Y es que Dios desea vivamente que le contemos y le entreguemos todas nuestras cosas, también nuestras miserias, para destruirlas, arrojarlas al fondo del mar y olvidarse de ellas. Él las olvida antes que nosotros.
A Jesús le agrada perdonarnos los pecados, porque con ello nos cura y nos devuelve la vida de la gracia, es decir, la vida eterna. Por eso siente compasión del pecador, sabe que el pecado es el peor mal que nos aqueja. “Tus pecados te son perdonados”, le dice al paralítico que le presentan unos amigos para que le cure la parálisis. Primero el alma, después el cuerpo. El milagro grande no fue que le curase la parálisis sino que lo liberó de las ataduras del pecado. Por eso los fariseos se escandalizaron, porque sabían muy bien que eso sólo lo podía hacer Dios, un Dios misericordioso capaz de perdonar.
A San Bernardo, el Señor le hace ver esta maravilla de la misericordia de su corazón.
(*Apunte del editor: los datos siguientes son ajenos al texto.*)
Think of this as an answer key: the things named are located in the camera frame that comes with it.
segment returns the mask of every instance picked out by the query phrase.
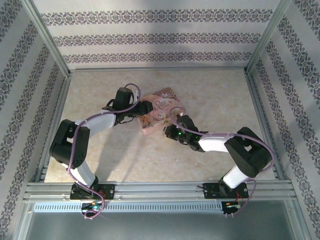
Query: white wall
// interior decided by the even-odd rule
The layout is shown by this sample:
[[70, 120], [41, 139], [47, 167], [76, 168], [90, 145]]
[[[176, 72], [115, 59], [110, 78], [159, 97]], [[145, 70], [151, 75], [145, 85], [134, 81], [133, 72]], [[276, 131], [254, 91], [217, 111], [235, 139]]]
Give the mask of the white wall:
[[283, 172], [320, 239], [320, 1], [291, 2], [252, 77]]
[[70, 69], [244, 67], [279, 0], [34, 0]]
[[10, 239], [64, 76], [19, 0], [0, 1], [0, 239]]

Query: marble floor
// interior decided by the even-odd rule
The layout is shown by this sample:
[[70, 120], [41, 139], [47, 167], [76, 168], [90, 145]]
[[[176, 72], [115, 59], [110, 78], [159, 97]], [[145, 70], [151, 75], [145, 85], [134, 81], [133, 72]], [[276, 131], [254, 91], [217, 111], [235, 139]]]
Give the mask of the marble floor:
[[[87, 118], [113, 99], [119, 87], [135, 83], [146, 96], [170, 87], [201, 131], [251, 128], [262, 137], [242, 70], [105, 71], [72, 76], [62, 120]], [[144, 136], [137, 120], [90, 138], [86, 161], [100, 181], [219, 180], [235, 164], [225, 152], [194, 152], [161, 131]], [[275, 179], [272, 170], [257, 176]], [[73, 182], [50, 159], [45, 182]]]

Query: striped wallpaper
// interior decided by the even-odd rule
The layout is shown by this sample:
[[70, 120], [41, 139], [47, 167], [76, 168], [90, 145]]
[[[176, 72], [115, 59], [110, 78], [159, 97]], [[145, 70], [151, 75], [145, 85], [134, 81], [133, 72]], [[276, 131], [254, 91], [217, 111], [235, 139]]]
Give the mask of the striped wallpaper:
[[34, 0], [70, 69], [244, 67], [279, 0]]
[[312, 239], [320, 239], [319, 4], [290, 3], [251, 73]]
[[64, 76], [19, 0], [0, 1], [0, 240], [10, 239]]

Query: floral wallpaper
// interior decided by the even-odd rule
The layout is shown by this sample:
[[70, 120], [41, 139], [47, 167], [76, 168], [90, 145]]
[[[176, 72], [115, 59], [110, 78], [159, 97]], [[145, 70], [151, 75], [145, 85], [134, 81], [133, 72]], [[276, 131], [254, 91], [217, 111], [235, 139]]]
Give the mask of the floral wallpaper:
[[319, 3], [290, 3], [251, 72], [283, 172], [320, 239]]
[[10, 239], [64, 76], [19, 0], [0, 3], [0, 240]]
[[34, 2], [79, 69], [245, 67], [279, 0]]

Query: beige floor surface
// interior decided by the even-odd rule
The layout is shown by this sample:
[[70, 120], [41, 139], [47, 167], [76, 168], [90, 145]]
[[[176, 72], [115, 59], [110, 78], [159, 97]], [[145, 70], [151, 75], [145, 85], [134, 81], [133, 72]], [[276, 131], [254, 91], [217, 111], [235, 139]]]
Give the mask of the beige floor surface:
[[[142, 95], [171, 87], [201, 131], [251, 128], [262, 137], [242, 70], [105, 71], [74, 73], [62, 119], [81, 120], [100, 111], [127, 83]], [[235, 164], [228, 153], [194, 152], [161, 131], [144, 136], [136, 120], [117, 125], [89, 141], [86, 161], [100, 181], [218, 180]], [[272, 170], [257, 176], [275, 179]], [[73, 182], [50, 159], [45, 182]]]
Este gran santo era muy generoso, ofrecía al Señor todo lo que tenía, se ofrecía a sí mismo. En una ocasión oyó al Señor que le decía interiormente: “todavía te falta algo que entregarme, entrégame tus pecados”. Así arderían en el fuego del corazón del Señor y no existirían más. Son las “benditas faltas”, de las que habla el mismo santo, benditas porque nos pueden hacer más humildes y ligeros para volar.
Me levantaré e iré a mi Padre
En estos días en que vamos a sacar por las calles de nuestros pueblos las imágenes de Jesús, que nos muestran las huellas del dolor y el sufrimiento causadas por nuestras ofensas y pecados, debemos evitar que este acontecimiento se convierta en una fiesta pagana. Por el contrario, estas imágenes nos han de llevar a la compasión y al dolor de nuestras culpas y a ver con más claridad el verdadero significado de la Pasión, Muerte y Resurrección de Nuestro Señor Jesucristo.
En Semana Santa recordamos los acontecimientos que tuvieron lugar para que pudiéramos ser liberados de la esclavitud de nuestras faltas. Los sufrimientos de Jesús, que muestran nuestras imágenes procesionando por nuestras calles, fueron necesarios para llevar a cabo nuestro rescate. Los méritos conseguidos con estos dolores y sufrimientos voluntarios se nos aplican en el momento de la confesión, produciéndose el efecto inmediato de la cancelación de nuestras culpas.
Si reconocemos que todo ese dolor y sufrimiento ha sido por nosotros y aceptamos el acto de la confesión, así tendrá sentido para nosotros todos los sufrimientos padecidos por Nuestro Señor Jesucristo
Una vez más, con la conmemoración de la Muerte del Señor en la Cruz, se nos presenta la ocasión de demostrarle que valió la pena todo su sufrimiento por nosotros y que estamos dispuestos a reconocer nuestros errores.
Para algunos se tratará de recuperar una práctica que abandonamos por pereza o por respetos humanos, para otros consistirá en iniciarse en una de las prácticas más esenciales de un cristiano responsable con su fe. Y para todos será una manifestación y correspondencia con Quien tanto amor ha derrochado por nosotros.